A broader list of 15 conditions qualifies veterans for VA health care benefits and family members for reimbursement of medical costs. Beyond the cancers listed above, this includes breast cancer, esophageal cancer, lung cancer, female infertility, miscarriage, fatty liver disease, kidney damage, scleroderma (an autoimmune condition affecting the skin and connective tissue), and neurobehavioral effects such as problems with mood, memory, or concentration.

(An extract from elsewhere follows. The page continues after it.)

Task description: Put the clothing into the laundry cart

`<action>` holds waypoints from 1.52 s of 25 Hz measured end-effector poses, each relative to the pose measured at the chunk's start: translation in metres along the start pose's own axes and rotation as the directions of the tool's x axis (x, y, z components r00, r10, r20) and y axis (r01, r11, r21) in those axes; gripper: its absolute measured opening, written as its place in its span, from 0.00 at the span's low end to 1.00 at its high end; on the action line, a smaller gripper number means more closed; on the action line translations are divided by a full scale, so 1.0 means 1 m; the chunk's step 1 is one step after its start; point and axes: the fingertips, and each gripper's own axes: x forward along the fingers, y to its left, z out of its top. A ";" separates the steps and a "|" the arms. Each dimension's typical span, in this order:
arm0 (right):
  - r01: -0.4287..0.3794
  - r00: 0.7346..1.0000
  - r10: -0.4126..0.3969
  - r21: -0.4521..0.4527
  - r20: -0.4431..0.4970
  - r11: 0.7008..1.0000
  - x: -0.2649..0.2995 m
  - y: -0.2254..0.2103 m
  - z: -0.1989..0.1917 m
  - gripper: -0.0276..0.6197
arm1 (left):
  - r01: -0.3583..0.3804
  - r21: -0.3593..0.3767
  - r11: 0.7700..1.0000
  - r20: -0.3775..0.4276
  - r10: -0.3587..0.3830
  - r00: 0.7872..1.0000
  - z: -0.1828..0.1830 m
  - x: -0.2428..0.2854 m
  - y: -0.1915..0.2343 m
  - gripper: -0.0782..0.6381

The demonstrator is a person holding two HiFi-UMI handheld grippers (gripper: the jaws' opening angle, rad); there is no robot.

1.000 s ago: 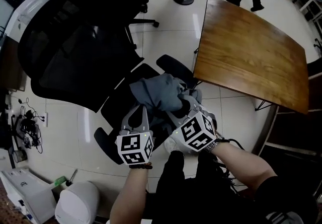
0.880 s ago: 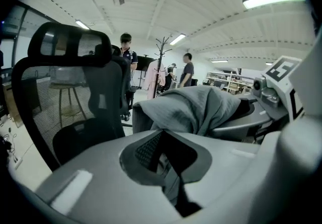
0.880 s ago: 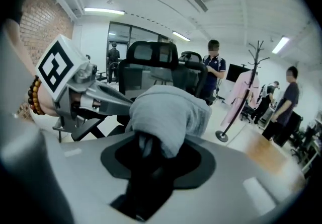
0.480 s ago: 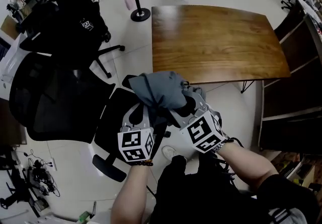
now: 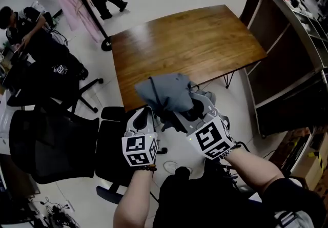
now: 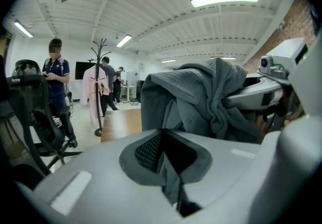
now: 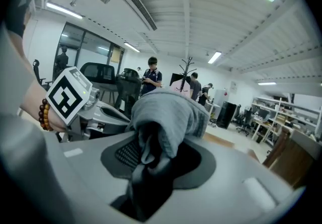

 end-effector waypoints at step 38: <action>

Current Status of the Water and Cleanup
Camp Lejeune is a designated Superfund site, meaning the EPA oversees its long-term environmental cleanup. The base currently has multiple pilot studies and treatability studies underway to optimize groundwater treatment. A more recent concern involves PFAS, a class of industrial chemicals sometimes called “forever chemicals.” A 2021 study confirmed that PFAS contamination in the base’s groundwater has not migrated off-site, and as of 2022, 51 areas on base were recommended for additional PFAS investigation.
The Navy, EPA, and North Carolina’s Department of Environmental Quality continue to monitor soils and groundwater and maintain controls to prevent people from being exposed to remaining contamination. Twelve sites on base are actively being investigated for PFAS to determine how far it has spread through soil and water. The drinking water currently supplied to base residents is treated and monitored, but the broader environmental remediation of decades of industrial contamination remains an ongoing process.